The House passed yesterday, 227-205, its version of tax reform, and the next milestone is in the Senate. The Wall Street Journal is referencing some special interests who are expressing misgivings about it.
Both the House and Senate bills would cut the corporate tax rate to 20% from 35%. If that overall tax rate decreases, tax credits and deductions become less valuable.
Well, of course. Credits and deductions get their value from how much they reduce taxes for the government-favored groups of Americans for whom those credits and deductions are targeted. With lower overall tax rates, those credits and deductions have less tax value—as any graduate of 3rd grade arithmetic can see.
That alone would mean that nearly 300,000 fewer low-income units will be produced over 10 years, according to an analysis by Novogradac & Co, an accounting firm specializing in real estate.
That’s the claim of a special interest group. It’s also not entirely true. With the elimination of real estate-related credits and deductions, housing—and rental—prices would no longer be elevated to absorb for the realtor’s benefit those bennies.
The same logic applies to other bennies on the chopping block: preferential tax treatment for bonds used by developers to build “affordable” housing and private activity bonds, which fund hospitals, roads, nursing homes, and charter schools—and sports stadiums and other froo-froo. These things, too, would no longer have their prices elevated to absorb for the developer’s benefit the monetary value of the bennies.

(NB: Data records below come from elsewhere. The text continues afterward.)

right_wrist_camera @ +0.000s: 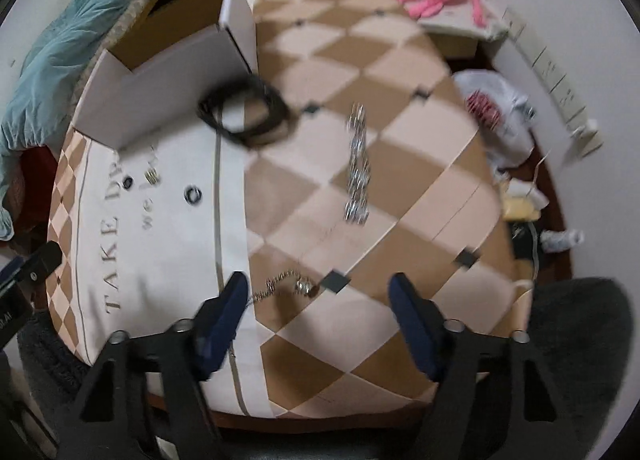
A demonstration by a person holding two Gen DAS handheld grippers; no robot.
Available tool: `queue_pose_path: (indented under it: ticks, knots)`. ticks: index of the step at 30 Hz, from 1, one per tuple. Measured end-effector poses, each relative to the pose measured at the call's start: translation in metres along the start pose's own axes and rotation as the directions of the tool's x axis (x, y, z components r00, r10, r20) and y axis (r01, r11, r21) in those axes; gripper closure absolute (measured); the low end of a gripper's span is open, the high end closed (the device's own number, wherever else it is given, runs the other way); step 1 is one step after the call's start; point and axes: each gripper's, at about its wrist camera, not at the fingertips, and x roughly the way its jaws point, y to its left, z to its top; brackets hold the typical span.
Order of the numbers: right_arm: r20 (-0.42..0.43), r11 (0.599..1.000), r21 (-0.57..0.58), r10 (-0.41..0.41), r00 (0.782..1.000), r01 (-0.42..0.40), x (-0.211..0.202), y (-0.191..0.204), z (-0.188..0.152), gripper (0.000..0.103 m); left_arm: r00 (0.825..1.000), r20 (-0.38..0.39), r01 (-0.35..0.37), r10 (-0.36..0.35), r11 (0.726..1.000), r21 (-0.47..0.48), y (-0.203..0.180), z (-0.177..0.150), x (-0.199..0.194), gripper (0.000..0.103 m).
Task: Organize jewelry
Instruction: 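Grasp a silver chain with the right tool while the left tool grasps a small black ring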
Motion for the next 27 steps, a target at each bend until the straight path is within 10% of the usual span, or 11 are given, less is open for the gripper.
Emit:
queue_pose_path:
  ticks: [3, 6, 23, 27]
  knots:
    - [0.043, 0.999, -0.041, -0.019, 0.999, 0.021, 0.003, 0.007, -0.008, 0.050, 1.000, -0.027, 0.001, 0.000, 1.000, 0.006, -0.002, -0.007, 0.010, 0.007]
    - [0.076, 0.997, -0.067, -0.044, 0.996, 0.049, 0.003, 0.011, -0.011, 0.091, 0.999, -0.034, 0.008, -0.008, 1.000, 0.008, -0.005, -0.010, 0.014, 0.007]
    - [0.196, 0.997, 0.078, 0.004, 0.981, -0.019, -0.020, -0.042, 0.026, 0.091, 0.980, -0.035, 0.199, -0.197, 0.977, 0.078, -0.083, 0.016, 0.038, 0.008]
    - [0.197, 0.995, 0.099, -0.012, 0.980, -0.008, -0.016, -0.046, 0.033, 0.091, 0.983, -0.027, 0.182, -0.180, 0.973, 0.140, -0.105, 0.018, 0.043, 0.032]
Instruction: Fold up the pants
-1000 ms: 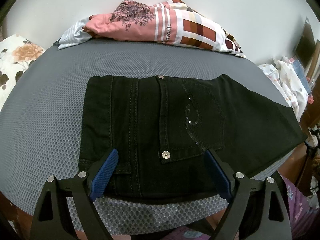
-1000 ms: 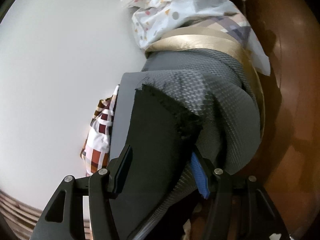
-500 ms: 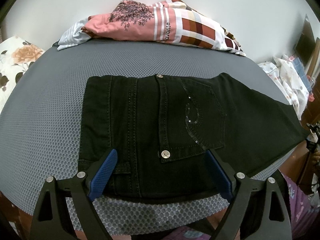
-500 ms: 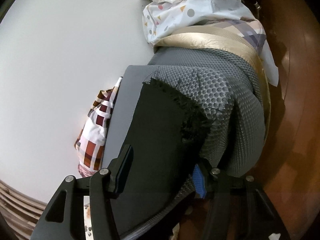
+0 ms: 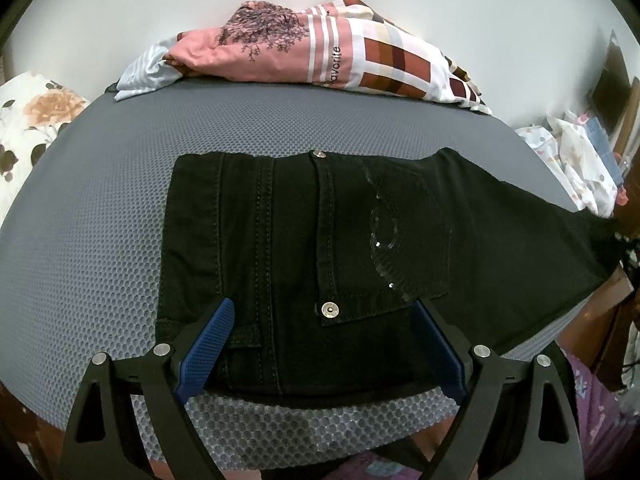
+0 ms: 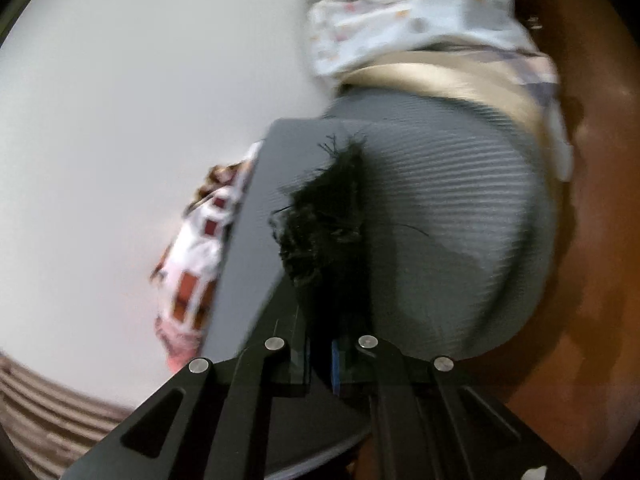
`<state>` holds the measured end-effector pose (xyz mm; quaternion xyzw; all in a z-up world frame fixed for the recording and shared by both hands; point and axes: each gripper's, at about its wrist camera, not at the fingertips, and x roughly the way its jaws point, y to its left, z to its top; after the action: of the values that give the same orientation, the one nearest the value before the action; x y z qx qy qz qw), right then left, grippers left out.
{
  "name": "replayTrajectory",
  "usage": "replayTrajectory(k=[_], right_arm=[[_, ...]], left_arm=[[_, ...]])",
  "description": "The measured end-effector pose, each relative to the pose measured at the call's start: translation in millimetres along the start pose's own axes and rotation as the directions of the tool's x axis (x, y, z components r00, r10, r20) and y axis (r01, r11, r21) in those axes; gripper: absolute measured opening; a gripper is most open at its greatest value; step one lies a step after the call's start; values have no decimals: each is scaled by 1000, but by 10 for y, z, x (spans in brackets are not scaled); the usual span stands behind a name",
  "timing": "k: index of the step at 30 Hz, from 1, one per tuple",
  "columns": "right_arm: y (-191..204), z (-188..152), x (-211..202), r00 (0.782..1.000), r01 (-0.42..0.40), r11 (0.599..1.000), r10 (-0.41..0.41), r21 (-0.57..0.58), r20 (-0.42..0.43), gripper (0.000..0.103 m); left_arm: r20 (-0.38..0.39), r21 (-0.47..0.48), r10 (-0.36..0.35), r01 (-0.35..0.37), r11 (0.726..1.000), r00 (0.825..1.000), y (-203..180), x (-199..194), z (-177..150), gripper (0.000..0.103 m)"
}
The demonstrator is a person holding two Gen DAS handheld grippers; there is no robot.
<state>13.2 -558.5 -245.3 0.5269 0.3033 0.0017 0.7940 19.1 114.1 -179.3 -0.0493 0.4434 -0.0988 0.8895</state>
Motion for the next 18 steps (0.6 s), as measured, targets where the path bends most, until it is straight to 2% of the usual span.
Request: replayTrajectory(k=[4,7,10,14,18], right_arm=[[567,-190,191,995,-76,994,71,-79,-70,8],[984,-441,449,982,-123,981,99,-147,-158,8],[1283,-764,776,965,-133,962,70,-237,-254,8],[1310,-1141,1089,932,-140,955,38,-262,-360,8],[1329,-1466,1208,903,-159,942,18,-295,-430,9]], left_arm=[[1,-14,-28,28,1000,1000,7,-18,38,90],[-3,-4,-47,47,999,999,-44,-33,45,90],[-3,29,-48,48,998,999,-127,-54,43,90],[2,86,-34,33,996,999,-233,-73,24,90],[-22,81,-47,49,995,999,-245,-21,8,90]])
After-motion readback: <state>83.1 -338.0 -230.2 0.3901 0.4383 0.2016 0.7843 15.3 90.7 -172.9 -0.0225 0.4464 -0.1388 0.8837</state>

On top of that, the reduced value of deductions and credits under the plan just passed in one house and on offer in the other is a non sequitur. Our tax code should not be used for social engineering, least of all in accordance with the personal imperatives of 535+1 politicians in DC. The—our—tax code should be limited to funding our government; social engineering should be left to We the People in our local communities.